WHAT YOU ARE ASKED TO DO:
Beneath this task is a listing. Count its lines that contain "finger" and answer with the number only.

DATASET EXCERPTS:
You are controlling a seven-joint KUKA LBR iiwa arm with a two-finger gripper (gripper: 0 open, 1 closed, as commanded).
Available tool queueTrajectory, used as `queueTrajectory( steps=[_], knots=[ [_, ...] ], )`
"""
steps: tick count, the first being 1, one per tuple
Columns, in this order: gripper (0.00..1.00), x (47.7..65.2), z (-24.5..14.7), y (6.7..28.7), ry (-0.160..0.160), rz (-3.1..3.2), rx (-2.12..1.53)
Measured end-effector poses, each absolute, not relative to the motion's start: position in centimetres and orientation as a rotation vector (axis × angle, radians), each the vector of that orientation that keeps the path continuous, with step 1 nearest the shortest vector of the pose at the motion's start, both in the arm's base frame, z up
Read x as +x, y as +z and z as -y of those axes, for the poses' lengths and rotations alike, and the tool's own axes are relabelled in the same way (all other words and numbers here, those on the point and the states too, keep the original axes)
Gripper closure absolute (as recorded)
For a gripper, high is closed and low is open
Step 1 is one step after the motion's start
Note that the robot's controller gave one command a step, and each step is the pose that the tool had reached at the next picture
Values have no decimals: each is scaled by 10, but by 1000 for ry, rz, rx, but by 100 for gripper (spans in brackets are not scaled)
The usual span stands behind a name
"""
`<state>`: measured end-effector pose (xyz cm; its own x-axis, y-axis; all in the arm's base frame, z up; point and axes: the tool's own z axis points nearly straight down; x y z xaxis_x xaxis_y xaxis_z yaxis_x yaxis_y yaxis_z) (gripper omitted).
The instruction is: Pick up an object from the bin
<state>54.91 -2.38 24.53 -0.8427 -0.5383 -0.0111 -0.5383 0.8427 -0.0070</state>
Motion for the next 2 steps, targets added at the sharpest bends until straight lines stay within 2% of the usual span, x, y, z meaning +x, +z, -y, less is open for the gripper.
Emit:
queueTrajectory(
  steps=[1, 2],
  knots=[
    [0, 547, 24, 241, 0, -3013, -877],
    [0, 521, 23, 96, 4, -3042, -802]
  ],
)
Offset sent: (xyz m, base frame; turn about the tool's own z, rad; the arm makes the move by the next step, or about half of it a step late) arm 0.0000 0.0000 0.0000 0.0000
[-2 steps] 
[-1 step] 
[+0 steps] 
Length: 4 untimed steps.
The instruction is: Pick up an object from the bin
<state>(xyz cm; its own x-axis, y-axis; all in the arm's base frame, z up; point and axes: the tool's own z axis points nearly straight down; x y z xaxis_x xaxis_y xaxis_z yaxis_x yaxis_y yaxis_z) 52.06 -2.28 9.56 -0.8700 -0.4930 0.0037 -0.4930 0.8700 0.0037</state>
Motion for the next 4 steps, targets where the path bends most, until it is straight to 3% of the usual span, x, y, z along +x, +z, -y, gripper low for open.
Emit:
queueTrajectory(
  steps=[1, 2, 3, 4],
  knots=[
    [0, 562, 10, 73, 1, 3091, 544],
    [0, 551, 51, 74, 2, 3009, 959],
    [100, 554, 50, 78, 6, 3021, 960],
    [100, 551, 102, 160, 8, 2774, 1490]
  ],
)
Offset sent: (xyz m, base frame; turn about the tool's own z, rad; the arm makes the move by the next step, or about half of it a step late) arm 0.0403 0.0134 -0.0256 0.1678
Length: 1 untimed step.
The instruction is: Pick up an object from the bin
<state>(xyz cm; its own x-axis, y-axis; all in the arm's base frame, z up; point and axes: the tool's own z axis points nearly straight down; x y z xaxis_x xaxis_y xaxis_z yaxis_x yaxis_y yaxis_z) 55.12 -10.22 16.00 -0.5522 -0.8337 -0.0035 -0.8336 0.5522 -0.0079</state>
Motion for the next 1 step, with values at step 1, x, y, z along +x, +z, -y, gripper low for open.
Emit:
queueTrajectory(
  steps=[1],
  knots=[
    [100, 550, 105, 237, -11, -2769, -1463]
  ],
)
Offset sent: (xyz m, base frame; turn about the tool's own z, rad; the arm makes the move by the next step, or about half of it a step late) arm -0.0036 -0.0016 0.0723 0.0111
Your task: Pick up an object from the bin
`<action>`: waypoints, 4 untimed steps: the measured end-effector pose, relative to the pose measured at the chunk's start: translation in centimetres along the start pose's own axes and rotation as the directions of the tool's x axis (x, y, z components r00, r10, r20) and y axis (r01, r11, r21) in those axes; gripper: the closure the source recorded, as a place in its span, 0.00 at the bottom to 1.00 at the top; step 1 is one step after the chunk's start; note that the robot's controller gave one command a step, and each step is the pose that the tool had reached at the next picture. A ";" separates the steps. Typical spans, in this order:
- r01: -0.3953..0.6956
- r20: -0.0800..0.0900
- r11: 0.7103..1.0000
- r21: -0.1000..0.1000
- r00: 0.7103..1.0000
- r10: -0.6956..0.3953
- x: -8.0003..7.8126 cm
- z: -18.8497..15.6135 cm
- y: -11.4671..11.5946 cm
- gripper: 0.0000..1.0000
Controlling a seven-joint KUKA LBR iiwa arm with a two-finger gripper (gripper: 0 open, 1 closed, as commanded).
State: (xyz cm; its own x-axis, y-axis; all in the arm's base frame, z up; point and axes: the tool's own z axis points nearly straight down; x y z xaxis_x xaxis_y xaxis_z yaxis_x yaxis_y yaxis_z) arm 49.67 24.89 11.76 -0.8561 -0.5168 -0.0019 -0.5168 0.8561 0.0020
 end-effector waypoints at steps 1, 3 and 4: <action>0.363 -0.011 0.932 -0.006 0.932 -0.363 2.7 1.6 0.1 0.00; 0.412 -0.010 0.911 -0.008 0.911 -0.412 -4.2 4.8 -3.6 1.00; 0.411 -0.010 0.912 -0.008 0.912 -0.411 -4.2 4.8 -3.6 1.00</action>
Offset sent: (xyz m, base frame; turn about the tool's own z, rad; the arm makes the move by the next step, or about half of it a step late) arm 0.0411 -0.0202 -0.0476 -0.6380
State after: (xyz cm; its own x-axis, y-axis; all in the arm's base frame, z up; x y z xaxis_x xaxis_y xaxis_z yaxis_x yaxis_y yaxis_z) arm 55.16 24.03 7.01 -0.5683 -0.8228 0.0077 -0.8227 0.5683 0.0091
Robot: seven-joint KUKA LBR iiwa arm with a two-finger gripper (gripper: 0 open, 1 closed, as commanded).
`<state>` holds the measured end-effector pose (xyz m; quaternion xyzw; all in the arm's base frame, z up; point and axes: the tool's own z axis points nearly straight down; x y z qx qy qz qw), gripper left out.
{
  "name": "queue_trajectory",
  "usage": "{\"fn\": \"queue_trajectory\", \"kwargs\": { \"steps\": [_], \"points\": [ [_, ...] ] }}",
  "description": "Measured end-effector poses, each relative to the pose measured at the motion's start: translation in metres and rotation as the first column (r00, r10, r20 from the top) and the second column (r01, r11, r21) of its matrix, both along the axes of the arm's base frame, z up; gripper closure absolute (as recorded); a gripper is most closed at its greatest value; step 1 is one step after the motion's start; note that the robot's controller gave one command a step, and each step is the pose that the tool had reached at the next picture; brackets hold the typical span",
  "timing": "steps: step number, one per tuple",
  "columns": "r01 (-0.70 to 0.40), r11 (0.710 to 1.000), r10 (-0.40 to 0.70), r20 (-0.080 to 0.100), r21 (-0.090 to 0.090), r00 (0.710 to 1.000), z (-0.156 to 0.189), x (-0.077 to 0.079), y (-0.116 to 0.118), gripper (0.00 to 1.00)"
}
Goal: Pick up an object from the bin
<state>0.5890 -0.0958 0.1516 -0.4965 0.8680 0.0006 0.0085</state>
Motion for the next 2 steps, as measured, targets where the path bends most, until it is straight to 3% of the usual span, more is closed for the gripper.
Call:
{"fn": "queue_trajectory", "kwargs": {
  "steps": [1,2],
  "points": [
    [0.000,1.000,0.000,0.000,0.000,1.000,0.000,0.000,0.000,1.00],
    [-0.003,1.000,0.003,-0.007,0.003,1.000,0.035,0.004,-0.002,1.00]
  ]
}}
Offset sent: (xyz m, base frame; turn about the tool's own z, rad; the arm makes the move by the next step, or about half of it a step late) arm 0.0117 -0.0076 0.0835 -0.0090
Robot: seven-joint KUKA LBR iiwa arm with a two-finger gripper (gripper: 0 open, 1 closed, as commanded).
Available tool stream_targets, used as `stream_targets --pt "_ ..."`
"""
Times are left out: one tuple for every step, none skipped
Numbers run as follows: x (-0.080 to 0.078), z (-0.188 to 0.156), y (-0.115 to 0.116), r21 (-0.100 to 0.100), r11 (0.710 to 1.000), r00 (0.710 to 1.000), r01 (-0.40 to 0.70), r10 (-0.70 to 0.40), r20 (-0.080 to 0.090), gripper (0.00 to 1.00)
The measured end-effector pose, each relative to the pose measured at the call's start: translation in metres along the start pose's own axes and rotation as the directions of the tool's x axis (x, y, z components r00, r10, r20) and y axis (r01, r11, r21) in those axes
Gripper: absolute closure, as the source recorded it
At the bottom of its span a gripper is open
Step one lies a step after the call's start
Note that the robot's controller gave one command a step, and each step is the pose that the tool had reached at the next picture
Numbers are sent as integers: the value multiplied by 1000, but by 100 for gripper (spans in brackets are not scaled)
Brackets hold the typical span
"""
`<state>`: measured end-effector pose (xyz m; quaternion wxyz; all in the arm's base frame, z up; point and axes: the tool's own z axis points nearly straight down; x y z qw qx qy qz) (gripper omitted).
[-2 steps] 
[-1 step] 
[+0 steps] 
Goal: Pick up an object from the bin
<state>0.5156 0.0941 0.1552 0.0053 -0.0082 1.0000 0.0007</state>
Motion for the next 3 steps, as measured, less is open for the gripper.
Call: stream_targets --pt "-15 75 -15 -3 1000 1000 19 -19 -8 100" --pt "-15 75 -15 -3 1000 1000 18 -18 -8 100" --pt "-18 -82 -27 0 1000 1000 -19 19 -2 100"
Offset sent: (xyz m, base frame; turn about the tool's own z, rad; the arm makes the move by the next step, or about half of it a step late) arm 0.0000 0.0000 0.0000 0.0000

EXERCISE OUTPUT:
4